Unfortunately, this is not the case. :(

Most browsers operate in two modes, standards mode and quirks mode. Standards
mode is when the browser uses the most correct rendering model and applies CSS
in the most correct way possible. Quirks mode is for older web pages and applies
purposefully buggy rendering and CSS so as not to break things too badly.
Designing modern CSS for a page that browsers render in quirks mode is insanely
difficult, and so any CSS tutorial or expert will always tell you to make sure
your documents are triggering standards mode first.

These modes are triggered by DOCTYPEs, and a comprehensive list can be found:

  http://hsivonen.iki.fi/doctype/ (Activating Browser Modes with Doctype)

The most commonly applicable DOCTYPE from that list is:

  <!DOCTYPE HTML PUBLIC "-//W3C//DTD HTML 4.01//EN" "http://www.w3.org/TR/html4/strict.dtd">

This activates HTML 4.01 standards mode, and would be my *firm* recommendation.
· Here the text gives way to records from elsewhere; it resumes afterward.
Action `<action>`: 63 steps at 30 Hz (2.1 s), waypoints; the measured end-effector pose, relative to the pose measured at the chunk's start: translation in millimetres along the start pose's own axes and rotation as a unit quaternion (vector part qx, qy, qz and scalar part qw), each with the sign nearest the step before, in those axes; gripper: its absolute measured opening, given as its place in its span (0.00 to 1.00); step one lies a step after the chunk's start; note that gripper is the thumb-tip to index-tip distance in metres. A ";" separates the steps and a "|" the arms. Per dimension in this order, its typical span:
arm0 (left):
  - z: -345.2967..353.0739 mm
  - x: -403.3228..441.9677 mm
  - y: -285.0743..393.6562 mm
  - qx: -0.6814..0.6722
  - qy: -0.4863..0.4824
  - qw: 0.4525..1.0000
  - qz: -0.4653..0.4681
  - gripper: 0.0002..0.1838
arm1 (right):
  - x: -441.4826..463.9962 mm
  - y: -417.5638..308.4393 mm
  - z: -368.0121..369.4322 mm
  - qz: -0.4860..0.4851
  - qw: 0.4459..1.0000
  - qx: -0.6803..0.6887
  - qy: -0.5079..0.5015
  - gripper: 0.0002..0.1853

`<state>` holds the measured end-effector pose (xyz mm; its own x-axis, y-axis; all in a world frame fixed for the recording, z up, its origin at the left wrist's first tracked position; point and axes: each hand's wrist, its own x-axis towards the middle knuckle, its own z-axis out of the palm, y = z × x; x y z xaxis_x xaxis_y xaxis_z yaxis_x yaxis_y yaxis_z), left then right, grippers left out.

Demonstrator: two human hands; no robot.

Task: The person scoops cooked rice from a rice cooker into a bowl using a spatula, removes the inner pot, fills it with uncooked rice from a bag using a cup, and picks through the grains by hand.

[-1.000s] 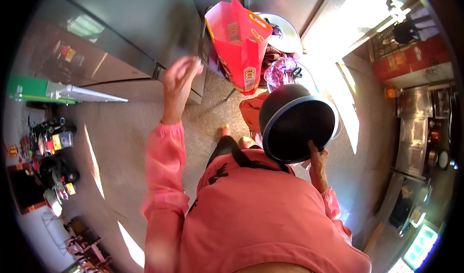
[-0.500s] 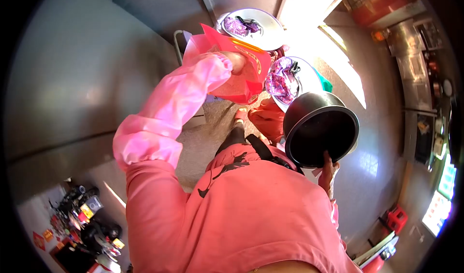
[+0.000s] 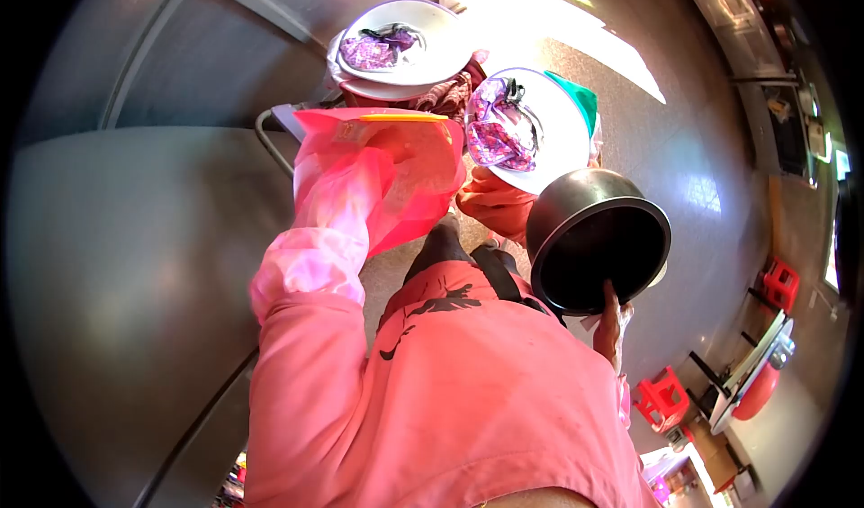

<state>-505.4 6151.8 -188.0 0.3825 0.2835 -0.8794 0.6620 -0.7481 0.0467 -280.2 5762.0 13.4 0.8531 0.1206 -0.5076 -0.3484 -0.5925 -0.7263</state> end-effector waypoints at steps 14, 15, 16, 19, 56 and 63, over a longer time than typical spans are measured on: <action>17.7 12.7 -7.8 -0.065 -0.033 0.997 -0.017 0.12 | -21.5 9.2 1.0 0.016 0.999 0.029 0.021 0.20; 22.1 11.5 -7.8 -0.065 -0.038 0.997 -0.020 0.13 | -22.0 7.4 0.4 0.036 0.999 0.021 0.008 0.25; 23.6 12.4 -8.0 -0.071 -0.039 0.996 -0.021 0.13 | -21.9 5.2 -0.6 0.055 0.998 0.012 -0.006 0.30; 27.4 15.3 -5.8 -0.090 -0.044 0.995 -0.024 0.13 | -20.4 6.9 -0.6 0.066 0.998 0.001 -0.015 0.36; -36.3 -166.2 -21.6 -0.835 0.041 0.528 0.147 0.17 | 35.9 15.3 -18.6 -0.075 0.987 -0.006 -0.143 0.19; -37.7 -207.3 -16.5 -0.846 0.094 0.493 0.181 0.19 | 52.1 0.5 -17.4 -0.152 0.964 -0.013 -0.217 0.17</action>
<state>-571.3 6128.0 11.4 0.6207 0.4839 -0.6169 0.0585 0.7560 0.6519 -229.2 5754.1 -5.4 0.6687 0.6110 -0.4237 -0.0934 -0.4963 -0.8631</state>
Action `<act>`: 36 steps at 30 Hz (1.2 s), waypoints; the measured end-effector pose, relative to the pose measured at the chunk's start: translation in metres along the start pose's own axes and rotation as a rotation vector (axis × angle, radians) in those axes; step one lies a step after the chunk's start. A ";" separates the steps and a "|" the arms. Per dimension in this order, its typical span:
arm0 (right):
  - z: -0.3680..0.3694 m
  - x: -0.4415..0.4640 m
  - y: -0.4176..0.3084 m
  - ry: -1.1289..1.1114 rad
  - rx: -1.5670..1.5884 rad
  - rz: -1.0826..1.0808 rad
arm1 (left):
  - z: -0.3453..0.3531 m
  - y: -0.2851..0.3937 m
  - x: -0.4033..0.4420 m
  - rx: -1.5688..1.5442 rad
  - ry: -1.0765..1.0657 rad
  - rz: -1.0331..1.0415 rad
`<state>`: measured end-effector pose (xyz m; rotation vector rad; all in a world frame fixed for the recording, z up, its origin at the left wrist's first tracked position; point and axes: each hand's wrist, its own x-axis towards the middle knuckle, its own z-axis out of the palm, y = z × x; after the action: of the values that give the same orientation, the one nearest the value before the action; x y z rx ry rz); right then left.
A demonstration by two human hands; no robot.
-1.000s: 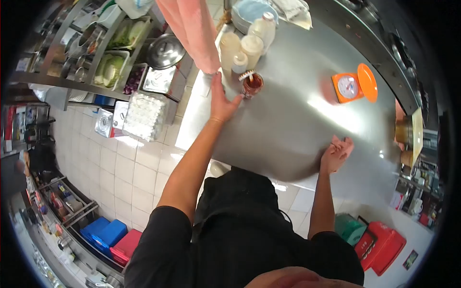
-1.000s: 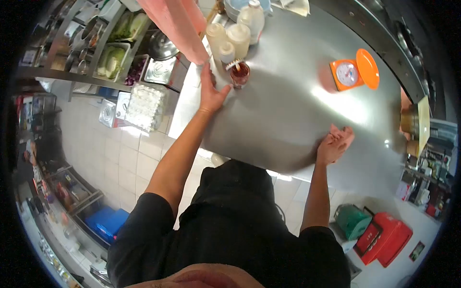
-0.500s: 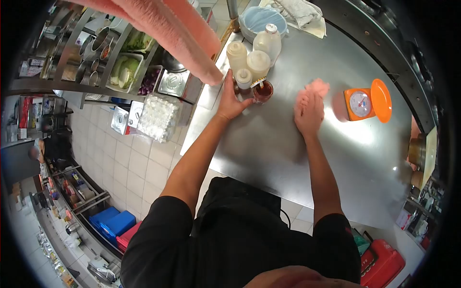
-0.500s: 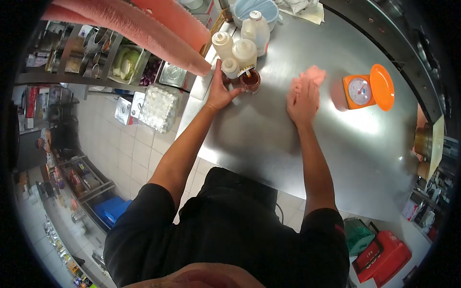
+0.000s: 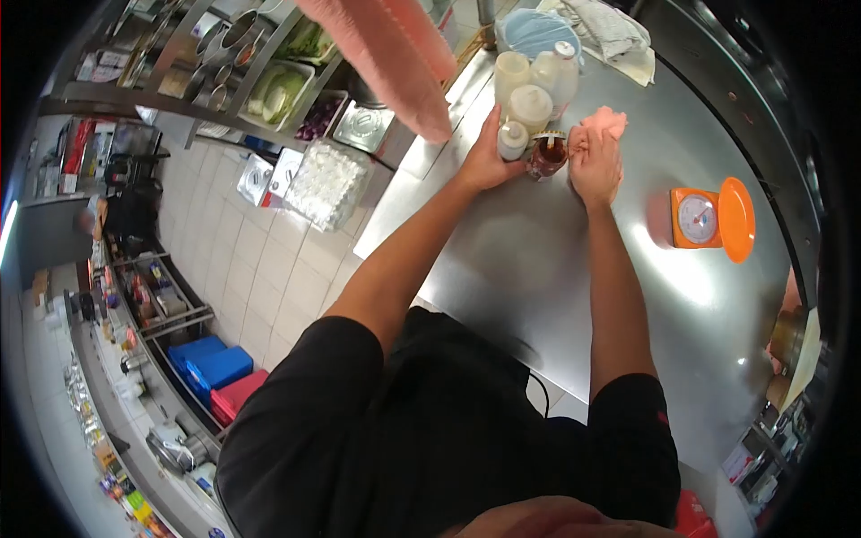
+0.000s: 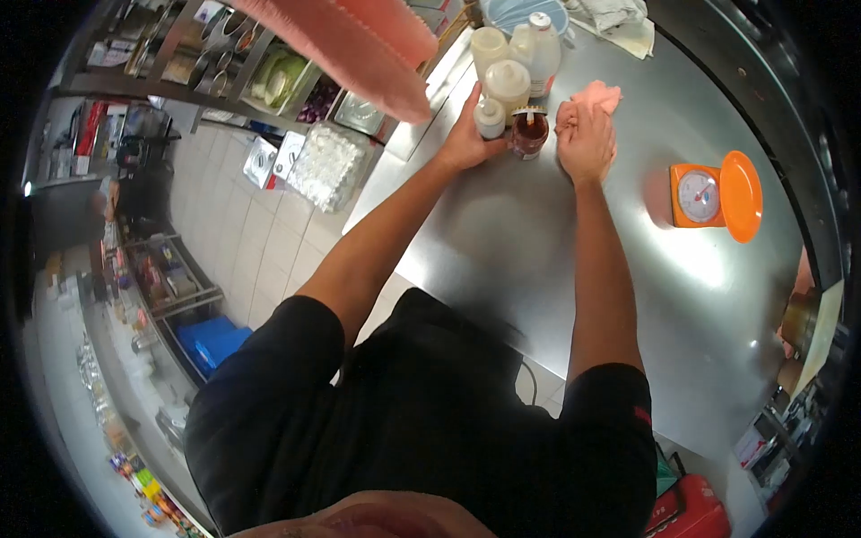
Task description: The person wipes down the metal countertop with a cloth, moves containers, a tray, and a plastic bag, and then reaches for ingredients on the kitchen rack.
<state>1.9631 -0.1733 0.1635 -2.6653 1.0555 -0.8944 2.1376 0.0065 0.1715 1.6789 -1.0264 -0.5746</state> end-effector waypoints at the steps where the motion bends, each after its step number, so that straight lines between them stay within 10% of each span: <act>1: 0.001 -0.002 0.001 0.031 -0.009 -0.017 | 0.000 0.001 -0.003 0.013 -0.001 -0.011; 8: -0.071 -0.118 -0.071 -0.116 0.127 0.052 | -0.065 0.012 -0.048 0.093 0.046 -0.107; 14: -0.085 -0.187 -0.201 -0.409 0.448 -0.295 | -0.136 0.001 -0.095 0.165 0.189 -0.172; 29: 0.149 0.048 -0.219 0.103 0.199 -0.097 | -0.260 -0.107 -0.326 -0.093 0.239 -0.564; 36: 0.054 0.039 -0.312 -0.123 0.233 -0.308 | -0.361 -0.189 -0.372 -0.092 0.135 -0.755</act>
<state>2.1978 0.0288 0.2413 -2.6806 0.4873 -0.8293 2.2925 0.5286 0.0795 1.9720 -0.2318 -0.9538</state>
>   * indented the output, but I wouldn't actually bother to do that in texi2html
>
> Having more readable output wouldn't hurt ...

Sure, but pretty printing HTML is *really* hard.

It's probably best to leave that to a tool like HTMLTidy if it becomes an issue.

>   * added a <h1> element that contains the document title (important change)
>
> How the frontmatter gets handled in HTML has always been rather ad hoc.
> Using the @settitle string in the absence of actual node title seems
> reasonable.

Great!

> Are these changes something for Docbook output in general, or just for
> this type of nodeless document?  (Obviously, the fewer special cases,
> the better.)  Probably the Docbook output needs your thorough review,
> not just more ad hoc changes.

My changes here were very general, and so should be broadly applicable.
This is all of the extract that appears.